**WHAT TO DO:** Pull every line holding the word "gripper" from the data below and copy it.

**LISTED ENTRIES:**
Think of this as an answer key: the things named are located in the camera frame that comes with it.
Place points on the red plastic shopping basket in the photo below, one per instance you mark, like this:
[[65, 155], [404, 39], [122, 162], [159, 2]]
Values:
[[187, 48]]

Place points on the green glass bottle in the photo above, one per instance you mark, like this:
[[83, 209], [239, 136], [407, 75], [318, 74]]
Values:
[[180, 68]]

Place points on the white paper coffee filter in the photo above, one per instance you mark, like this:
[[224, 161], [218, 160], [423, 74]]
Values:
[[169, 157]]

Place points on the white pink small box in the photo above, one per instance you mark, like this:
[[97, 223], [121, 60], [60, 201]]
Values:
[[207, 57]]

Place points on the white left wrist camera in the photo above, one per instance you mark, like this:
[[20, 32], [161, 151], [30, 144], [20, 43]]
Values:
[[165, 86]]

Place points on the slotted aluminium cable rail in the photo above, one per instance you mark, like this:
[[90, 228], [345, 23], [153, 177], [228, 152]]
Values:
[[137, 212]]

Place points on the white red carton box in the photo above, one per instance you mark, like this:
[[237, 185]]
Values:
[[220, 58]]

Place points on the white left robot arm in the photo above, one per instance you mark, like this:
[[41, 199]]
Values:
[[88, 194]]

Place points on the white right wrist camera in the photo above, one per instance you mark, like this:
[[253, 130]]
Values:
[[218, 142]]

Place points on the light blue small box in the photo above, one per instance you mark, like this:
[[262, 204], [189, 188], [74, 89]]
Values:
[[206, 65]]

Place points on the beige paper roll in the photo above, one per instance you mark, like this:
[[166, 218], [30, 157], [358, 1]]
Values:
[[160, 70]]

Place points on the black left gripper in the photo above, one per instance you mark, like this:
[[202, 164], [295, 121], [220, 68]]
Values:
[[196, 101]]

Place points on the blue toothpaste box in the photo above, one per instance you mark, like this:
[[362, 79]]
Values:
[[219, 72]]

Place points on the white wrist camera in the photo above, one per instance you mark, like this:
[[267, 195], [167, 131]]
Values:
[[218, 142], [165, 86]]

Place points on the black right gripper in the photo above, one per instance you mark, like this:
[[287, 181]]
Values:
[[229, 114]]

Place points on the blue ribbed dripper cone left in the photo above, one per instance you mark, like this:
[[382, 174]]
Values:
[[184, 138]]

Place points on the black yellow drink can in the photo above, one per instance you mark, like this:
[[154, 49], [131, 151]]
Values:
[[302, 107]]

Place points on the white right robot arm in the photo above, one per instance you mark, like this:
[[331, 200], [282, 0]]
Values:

**SOLUTION TO THIS TASK:**
Place points on the black left gripper in the photo above, one per instance you mark, like this:
Place points on the black right gripper in the photo above, one per instance you mark, like this:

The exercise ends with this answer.